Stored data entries
****************

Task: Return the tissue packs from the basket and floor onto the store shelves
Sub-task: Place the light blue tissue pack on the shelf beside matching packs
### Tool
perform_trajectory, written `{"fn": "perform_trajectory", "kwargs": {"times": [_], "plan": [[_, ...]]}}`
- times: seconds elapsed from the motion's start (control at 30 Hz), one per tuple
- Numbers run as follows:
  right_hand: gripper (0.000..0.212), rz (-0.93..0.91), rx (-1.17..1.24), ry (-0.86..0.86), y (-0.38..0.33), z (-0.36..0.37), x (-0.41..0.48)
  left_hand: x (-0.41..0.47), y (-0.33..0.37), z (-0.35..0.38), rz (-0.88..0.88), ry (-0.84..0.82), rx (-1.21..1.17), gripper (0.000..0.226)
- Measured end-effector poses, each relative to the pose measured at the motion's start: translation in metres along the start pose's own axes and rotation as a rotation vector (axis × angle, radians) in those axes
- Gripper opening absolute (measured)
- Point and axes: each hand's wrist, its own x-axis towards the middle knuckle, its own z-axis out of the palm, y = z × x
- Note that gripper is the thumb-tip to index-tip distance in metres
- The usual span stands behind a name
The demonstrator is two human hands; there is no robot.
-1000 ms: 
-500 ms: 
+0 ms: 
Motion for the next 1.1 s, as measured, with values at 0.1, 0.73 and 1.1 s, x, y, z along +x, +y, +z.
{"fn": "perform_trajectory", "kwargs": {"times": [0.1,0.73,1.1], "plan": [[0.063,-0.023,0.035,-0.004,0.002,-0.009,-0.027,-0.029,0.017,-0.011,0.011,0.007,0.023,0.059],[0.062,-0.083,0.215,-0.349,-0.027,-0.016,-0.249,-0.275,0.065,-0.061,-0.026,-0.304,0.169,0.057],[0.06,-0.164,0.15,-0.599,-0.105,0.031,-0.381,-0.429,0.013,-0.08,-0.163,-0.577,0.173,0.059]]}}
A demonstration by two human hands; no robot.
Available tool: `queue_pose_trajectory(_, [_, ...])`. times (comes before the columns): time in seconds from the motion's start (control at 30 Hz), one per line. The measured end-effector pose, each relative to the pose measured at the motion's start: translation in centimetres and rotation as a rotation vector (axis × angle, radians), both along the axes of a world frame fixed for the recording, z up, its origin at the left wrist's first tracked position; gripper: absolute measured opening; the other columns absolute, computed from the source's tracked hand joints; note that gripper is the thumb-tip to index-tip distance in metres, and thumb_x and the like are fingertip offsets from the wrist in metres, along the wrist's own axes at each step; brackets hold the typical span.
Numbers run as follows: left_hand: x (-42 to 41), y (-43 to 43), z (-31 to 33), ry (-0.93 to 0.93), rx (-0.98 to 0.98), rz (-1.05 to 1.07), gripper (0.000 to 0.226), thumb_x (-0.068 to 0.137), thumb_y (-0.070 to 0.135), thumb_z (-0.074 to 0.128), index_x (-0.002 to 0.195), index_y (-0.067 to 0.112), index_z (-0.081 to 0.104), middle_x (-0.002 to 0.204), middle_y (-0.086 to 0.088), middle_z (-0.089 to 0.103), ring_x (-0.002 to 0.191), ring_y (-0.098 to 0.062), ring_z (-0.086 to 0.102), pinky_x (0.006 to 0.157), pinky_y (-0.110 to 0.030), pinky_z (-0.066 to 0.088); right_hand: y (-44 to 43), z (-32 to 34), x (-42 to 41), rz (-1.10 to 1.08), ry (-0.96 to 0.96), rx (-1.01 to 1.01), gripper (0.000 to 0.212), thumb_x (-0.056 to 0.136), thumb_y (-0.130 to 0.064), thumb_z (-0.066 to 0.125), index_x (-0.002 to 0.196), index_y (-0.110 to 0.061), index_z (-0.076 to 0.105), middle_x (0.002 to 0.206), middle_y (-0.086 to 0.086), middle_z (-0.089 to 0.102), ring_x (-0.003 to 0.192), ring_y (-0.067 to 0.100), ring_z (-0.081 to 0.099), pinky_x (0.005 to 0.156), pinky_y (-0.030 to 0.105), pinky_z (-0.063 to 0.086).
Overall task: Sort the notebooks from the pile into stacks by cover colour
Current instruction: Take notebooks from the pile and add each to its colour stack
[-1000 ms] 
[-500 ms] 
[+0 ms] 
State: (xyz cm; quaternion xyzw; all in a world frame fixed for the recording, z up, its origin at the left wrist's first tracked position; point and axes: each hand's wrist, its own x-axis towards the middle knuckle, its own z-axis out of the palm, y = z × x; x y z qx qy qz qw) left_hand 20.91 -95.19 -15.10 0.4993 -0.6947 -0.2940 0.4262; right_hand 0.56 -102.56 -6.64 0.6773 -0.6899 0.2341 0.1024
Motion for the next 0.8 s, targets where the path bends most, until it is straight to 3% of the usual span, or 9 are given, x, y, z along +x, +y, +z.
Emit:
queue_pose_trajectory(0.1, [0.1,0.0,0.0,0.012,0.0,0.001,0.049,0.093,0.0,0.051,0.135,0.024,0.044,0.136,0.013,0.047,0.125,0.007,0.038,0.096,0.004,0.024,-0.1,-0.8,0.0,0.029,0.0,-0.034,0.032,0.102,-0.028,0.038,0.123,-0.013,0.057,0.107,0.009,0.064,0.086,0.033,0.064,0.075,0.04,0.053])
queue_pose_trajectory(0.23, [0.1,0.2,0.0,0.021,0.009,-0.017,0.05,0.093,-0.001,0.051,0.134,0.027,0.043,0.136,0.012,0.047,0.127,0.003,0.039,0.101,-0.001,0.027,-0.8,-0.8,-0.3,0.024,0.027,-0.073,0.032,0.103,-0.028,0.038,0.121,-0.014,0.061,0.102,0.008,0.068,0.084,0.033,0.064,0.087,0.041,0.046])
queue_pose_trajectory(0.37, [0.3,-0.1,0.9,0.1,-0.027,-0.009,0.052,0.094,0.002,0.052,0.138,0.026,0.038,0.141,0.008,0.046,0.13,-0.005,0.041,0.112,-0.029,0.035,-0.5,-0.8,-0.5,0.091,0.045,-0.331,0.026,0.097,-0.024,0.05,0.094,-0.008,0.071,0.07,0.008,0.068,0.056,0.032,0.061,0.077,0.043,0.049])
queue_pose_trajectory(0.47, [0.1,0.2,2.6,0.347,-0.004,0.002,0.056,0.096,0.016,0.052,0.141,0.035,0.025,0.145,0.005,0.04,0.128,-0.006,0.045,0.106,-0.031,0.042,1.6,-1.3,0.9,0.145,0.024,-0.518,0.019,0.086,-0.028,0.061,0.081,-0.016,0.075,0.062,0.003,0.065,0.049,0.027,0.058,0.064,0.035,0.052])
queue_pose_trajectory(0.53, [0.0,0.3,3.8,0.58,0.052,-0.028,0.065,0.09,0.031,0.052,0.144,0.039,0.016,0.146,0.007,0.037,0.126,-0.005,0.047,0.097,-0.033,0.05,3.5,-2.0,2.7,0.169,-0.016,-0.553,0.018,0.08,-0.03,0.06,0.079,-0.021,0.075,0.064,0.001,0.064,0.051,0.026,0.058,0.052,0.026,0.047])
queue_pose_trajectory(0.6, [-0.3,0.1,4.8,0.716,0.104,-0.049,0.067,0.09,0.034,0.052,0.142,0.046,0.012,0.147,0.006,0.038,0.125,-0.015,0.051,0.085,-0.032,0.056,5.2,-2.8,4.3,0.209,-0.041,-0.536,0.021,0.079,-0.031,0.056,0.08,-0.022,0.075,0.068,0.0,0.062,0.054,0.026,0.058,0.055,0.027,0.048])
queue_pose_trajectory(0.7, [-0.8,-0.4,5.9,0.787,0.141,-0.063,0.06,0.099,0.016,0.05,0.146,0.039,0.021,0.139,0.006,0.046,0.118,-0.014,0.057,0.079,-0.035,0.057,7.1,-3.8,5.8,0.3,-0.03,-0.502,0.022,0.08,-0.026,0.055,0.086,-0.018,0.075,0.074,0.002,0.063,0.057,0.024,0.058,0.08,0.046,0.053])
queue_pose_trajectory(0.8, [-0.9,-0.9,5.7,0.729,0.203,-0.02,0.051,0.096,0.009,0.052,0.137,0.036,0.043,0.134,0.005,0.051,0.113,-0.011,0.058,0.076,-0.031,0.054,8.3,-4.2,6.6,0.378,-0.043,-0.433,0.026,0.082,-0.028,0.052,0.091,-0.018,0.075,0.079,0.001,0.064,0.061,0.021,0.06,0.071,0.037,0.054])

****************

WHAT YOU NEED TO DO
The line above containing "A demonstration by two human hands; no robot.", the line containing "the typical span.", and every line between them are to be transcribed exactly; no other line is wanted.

WORKED SOLUTION
A demonstration by two human hands; no robot.
Available tool: `queue_pose_trajectory(_, [_, ...])`. times (comes before the columns): time in seconds from the motion's start (control at 30 Hz), one per line. The measured end-effector pose, each relative to the pose measured at the motion's start: translation in centimetres and rotation as a rotation vector (axis × angle, radians), both along the axes of a world frame fixed for the recording, z up, its origin at the left wrist's first tracked position; gripper: absolute measured opening; the other columns absolute, computed from the source's tracked hand joints; note that gripper is the thumb-tip to index-tip distance in metres, and thumb_x and the like are fingertip offsets from the wrist in metres, along the wrist's own axes at each step; brackets hold the typical span.

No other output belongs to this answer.